Statistics suggest that once a person reaches the age of 85, they will have a 60% chance of needing long term care in a nursing home.

 

Some long term care facilities are providing compassionate resident-driven care and those facilities remain a great option for someone not able to live at home. However, there are nursing homes that struggle with keeping enough staff to address the needs of the very people living there. Poor care is a reality. Complaints from residents living in nursing homes include cold food, lost laundry, call lights not being answered timely (or at all), dirty rooms, and significant care concerns.

 

There are laws that protect long term care residents from abuse and mistreatment.

 

President Lyndon Johnson signed into law the Older American’s Act on July 14, 1965. This was the first federal initiative to provide comprehensive services for older adults and was reauthorized in 2016. Another initiative is the Nursing Home Reform Act of 1987. The Nursing Home Reform Act was established to ensure that nursing home residents receive quality care and mandates that nursing home residents are entitled to a basic set of rights. Some of those rights include: right to privacy, right to communicate freely, right to be treated with dignity, right to be free from mistreatment, abuse and neglect, and the right to voice grievances without facing reprisal or discrimination.

 

There are ways to advocate for the best possible care for those living in our area nursing homes.

 

Residents and their families can get involved with Resident or Family Council.
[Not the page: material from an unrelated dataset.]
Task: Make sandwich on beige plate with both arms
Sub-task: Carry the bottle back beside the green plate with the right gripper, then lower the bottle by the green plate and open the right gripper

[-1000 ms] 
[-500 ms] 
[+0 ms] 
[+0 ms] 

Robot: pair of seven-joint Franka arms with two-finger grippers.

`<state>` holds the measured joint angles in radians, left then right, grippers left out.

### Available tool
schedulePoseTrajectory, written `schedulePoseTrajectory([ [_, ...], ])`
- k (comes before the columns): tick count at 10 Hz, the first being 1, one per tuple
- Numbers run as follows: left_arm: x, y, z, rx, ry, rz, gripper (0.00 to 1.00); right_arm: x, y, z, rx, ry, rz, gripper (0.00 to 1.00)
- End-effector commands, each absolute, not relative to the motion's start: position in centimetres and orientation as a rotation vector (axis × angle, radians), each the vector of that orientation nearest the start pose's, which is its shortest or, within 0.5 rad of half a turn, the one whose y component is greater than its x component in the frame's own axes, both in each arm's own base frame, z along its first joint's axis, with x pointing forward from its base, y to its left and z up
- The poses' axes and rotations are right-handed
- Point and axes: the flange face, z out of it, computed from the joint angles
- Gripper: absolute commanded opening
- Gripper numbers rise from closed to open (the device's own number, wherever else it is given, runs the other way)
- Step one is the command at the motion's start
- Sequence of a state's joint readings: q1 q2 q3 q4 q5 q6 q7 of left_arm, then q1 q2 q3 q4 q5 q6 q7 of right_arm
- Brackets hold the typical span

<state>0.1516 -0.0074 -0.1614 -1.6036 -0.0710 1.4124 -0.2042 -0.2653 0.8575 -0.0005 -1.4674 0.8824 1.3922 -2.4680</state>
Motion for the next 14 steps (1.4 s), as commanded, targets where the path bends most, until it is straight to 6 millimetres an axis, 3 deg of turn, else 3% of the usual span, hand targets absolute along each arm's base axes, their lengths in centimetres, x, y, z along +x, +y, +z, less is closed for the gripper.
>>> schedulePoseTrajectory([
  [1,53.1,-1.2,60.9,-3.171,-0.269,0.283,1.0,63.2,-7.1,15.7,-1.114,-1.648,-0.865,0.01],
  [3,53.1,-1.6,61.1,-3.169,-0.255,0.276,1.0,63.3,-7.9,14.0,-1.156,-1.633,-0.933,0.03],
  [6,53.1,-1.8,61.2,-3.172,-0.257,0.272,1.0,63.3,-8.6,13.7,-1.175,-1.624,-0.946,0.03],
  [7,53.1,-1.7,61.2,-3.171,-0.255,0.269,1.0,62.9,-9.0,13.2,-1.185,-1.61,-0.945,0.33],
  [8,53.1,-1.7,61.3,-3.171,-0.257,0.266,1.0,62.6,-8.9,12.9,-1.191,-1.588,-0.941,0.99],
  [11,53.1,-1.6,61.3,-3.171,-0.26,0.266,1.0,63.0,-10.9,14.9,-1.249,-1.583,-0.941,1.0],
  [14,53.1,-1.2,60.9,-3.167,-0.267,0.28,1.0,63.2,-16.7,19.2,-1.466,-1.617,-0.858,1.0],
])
Resident Council is a great place for residents to share concerns. Some Resident Councils have been very influential with meal planning, creating a significant activity calendar, and creating change within the facility concerning issues with operations. Family Councils can be created by a group of concerned family members and are protected by law. Family Councils can work together to address care issues within the facility and be a voice for those that cannot advocate on their own behalf. Anyone wanting to report an allegation of mistreatment can file a formal complaint with the Indiana State Department of Health at 1.800.246.8909.

 

Community members can be trained as a Volunteer Ombudsman.

 

Ombudsman offices state-wide, supported through the Older American’s Act, investigated 200,000 nursing home complaints in 2015, according to the Administration on Aging. The LTC Ombudsman Program can train and support Volunteer Ombudsman, attend care plan meetings, provide education about resident rights, and provide information about how to advocate for quality care. Volunteer Ombudsmen are desperately needed to help visit the 85+ facilities that are located within the nine county area of Northeast Indiana. Volunteer Ombudsman can visit nursing homes and give a nursing home resident a much needed ear.

 

Marjorie celebrated her 90th birthday in a nursing home. She died nine days later. May her life be a reminder for the need of quality nursing home care and that there is a “life” behind the nursing home room number –

a life that should not be forgotten or uncared for.